Copy out every line in the entries below that includes "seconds".

■ ■ ■ ■ ■ ■ ■

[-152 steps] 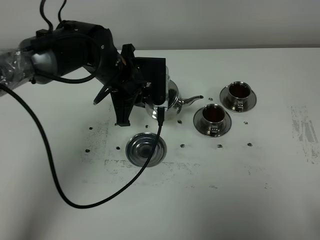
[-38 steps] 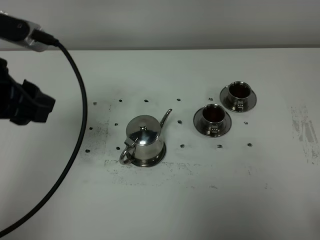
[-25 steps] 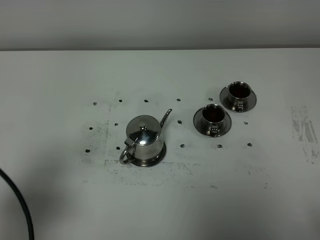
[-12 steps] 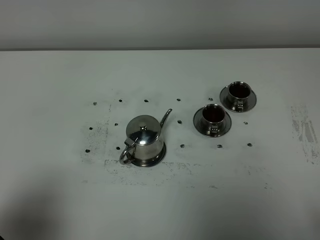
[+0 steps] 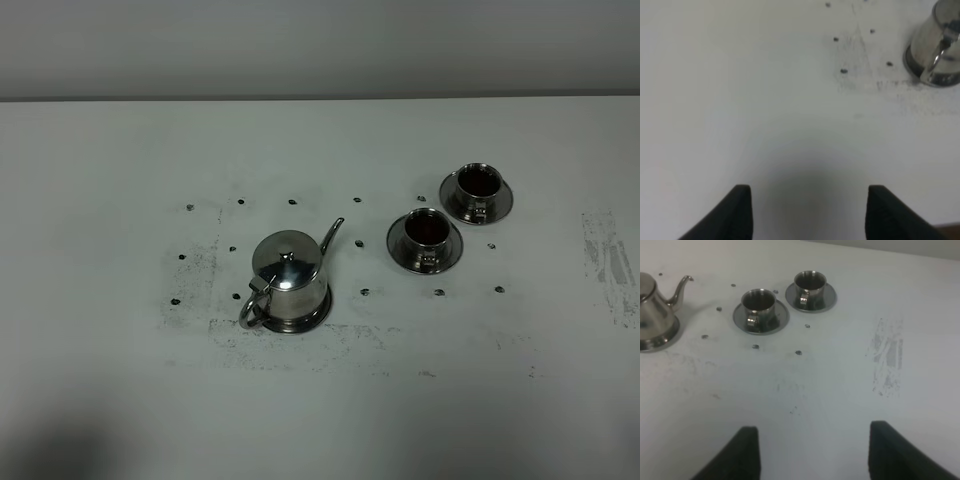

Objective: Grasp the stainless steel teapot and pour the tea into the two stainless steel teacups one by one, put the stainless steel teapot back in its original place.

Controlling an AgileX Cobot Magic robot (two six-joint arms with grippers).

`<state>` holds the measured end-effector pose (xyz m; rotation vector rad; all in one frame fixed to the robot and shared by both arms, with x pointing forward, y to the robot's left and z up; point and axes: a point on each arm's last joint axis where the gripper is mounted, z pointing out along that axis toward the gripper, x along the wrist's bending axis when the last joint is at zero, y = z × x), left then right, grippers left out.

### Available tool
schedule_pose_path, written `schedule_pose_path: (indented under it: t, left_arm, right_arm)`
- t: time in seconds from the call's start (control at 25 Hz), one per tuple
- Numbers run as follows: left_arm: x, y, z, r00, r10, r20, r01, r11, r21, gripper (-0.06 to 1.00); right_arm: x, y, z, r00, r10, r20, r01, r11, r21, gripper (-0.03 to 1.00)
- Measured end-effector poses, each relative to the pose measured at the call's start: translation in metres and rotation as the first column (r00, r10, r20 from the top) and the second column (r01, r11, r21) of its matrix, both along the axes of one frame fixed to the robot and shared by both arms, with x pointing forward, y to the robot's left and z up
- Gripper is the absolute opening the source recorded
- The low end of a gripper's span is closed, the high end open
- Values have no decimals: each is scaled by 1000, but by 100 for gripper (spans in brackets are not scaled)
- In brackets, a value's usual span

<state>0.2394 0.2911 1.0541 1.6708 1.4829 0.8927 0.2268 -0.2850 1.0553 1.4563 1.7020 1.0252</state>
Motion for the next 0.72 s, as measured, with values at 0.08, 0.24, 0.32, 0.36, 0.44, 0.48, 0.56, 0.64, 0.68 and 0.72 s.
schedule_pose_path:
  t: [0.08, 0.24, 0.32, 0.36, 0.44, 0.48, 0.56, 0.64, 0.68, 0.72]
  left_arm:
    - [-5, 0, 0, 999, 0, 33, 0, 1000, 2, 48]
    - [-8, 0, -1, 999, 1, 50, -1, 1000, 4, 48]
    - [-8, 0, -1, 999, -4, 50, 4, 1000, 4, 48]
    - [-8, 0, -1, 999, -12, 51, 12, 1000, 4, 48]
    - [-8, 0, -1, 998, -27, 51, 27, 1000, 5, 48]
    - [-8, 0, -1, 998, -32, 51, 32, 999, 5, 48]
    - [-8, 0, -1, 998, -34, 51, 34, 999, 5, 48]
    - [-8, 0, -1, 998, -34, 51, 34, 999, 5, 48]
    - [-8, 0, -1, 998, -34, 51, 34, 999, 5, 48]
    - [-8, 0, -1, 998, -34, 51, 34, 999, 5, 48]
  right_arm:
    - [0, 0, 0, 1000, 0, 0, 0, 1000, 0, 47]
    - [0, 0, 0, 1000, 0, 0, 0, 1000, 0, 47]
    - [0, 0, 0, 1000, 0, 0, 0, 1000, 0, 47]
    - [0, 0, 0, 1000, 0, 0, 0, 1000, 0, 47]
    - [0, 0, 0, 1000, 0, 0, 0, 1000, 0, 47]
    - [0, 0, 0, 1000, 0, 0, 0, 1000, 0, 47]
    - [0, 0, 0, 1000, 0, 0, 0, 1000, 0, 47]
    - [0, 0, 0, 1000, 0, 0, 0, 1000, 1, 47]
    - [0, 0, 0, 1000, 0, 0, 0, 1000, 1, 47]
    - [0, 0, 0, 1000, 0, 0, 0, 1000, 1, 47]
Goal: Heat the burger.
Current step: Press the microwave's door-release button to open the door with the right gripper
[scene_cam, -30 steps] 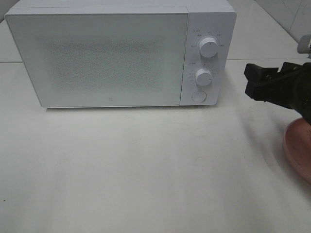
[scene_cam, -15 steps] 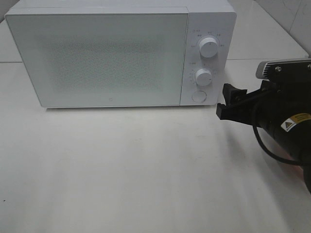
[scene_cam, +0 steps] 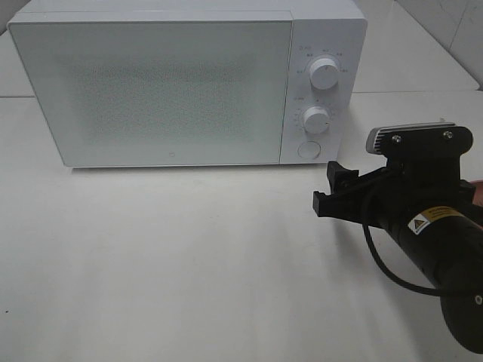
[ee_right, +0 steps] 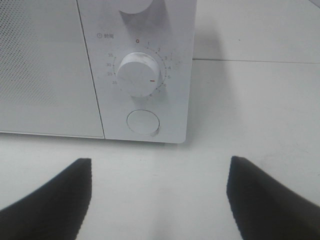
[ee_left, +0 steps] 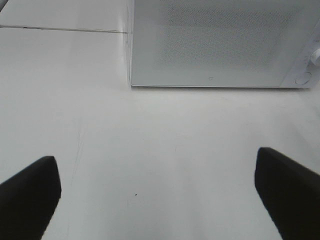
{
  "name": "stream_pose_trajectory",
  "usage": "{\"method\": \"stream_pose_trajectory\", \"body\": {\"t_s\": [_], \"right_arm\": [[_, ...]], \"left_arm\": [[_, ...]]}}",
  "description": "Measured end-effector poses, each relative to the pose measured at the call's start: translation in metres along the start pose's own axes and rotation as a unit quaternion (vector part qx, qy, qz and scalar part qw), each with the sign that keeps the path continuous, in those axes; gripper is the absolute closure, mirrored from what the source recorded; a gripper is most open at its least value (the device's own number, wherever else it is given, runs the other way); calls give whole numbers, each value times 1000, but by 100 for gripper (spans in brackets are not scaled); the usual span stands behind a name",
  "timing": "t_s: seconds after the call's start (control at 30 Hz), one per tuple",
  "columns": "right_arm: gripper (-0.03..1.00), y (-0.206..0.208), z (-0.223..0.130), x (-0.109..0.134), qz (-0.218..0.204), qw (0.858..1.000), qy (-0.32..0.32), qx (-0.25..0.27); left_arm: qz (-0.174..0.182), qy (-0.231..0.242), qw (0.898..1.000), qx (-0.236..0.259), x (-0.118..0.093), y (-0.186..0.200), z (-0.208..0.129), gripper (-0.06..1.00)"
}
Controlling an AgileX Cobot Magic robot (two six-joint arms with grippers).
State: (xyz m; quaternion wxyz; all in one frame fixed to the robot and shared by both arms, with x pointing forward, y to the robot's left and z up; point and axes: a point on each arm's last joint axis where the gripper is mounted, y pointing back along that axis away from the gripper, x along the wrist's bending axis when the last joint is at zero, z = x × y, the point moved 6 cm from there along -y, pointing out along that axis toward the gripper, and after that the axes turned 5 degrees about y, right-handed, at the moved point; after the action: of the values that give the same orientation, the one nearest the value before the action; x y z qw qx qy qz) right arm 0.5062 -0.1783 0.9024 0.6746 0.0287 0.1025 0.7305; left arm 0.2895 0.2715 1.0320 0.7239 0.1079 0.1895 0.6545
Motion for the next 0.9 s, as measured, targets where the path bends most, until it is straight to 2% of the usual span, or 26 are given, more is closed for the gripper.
{"method": "stream_pose_trajectory", "body": {"t_s": [0.2,0.27,0.3,0.33,0.37,0.43,0.47,0.53,0.57,0.6,0.63,0.67,0.7,0.73,0.77,0.83,0.87,0.9], "right_arm": [[23,1,0,1,0,1000,-11,-1],[23,1,0,1,0,998,-57,-1],[23,1,0,1,0,998,-57,-1],[23,1,0,1,0,994,-106,-1],[23,1,0,1,0,994,-106,-1],[23,0,0,1,0,982,-189,-1],[23,0,0,1,0,982,-189,-1],[23,0,0,1,0,961,-278,-1],[23,0,0,1,0,961,-278,-1],[25,0,0,1,0,941,-337,-1],[26,0,0,1,0,929,-369,-1],[26,0,0,1,0,929,-369,-1],[29,0,0,0,0,903,-430,-1],[30,0,0,0,-1,892,-452,-1],[30,0,0,0,-1,892,-452,-1],[41,0,0,0,-1,839,-544,1],[41,0,0,0,-1,839,-544,1],[43,0,-1,1,-1,825,-564,1]], "left_arm": [[0,0,1000,0,0,0,0,-3],[0,0,1000,0,0,0,0,-3],[0,0,1000,0,0,0,0,-3],[0,0,1000,0,0,0,0,-3],[0,0,1000,0,0,0,0,-3],[0,0,1000,0,0,0,0,-3],[0,0,1000,0,0,0,0,-3],[0,0,1000,0,0,0,0,-3],[0,0,1000,0,0,0,0,-3],[0,0,1000,0,0,0,0,-3],[0,0,1000,0,0,0,0,-3],[0,0,1000,0,0,0,0,-3],[0,0,1000,0,0,0,0,-3],[0,0,1000,0,0,0,0,-3],[0,0,1000,0,0,0,0,-3],[0,0,1000,0,0,0,0,-3],[0,0,1000,0,0,0,0,-3],[0,0,1000,0,0,0,0,-3]]}}
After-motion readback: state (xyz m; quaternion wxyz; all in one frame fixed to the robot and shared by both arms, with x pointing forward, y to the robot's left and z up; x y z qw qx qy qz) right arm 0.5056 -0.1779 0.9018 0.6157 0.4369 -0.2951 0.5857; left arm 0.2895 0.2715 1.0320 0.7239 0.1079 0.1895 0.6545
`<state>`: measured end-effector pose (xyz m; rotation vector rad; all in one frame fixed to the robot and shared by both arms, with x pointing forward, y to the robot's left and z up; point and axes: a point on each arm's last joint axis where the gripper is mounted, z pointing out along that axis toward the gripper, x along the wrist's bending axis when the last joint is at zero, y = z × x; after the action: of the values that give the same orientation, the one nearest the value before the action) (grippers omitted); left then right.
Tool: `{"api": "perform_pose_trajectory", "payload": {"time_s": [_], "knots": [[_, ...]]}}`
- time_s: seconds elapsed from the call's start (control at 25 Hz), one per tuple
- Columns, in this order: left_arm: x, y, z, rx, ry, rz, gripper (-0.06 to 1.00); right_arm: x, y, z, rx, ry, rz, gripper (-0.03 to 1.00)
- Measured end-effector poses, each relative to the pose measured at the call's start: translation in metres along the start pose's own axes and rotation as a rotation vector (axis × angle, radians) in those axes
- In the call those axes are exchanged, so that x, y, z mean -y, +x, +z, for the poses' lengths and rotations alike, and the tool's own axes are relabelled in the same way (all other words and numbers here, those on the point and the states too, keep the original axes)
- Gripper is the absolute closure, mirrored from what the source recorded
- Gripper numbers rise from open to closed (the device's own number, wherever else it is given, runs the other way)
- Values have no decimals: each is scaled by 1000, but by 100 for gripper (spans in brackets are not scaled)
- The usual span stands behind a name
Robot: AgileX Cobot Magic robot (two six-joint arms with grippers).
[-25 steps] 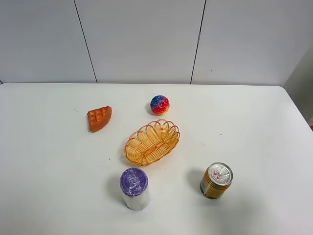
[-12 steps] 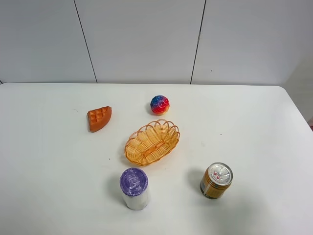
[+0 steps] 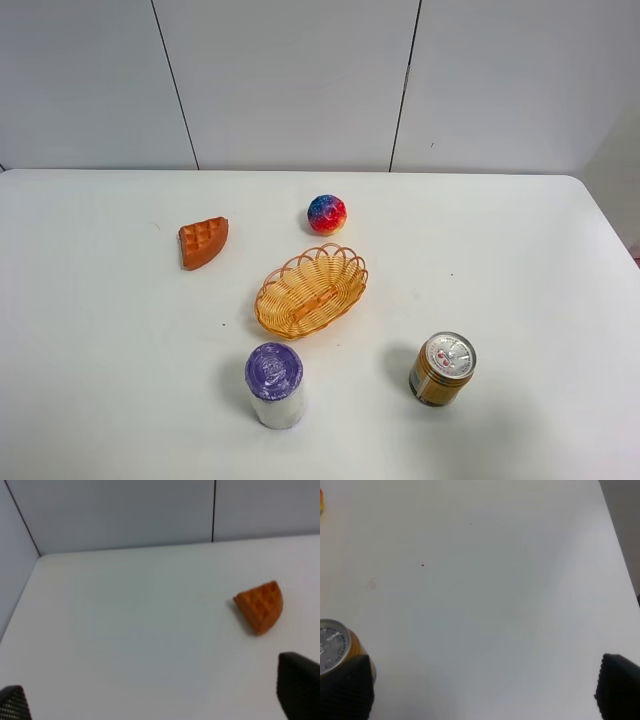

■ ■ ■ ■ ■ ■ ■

- _EXERCISE RESPONSE_:
- t: time in seconds from the call's start (control at 25 Hz), one per tuple
  "timing": "t_s: seconds after the call's start (control at 30 Hz), one per tuple",
- time_s: seconds elapsed from the call's start (control at 25 Hz), one per tuple

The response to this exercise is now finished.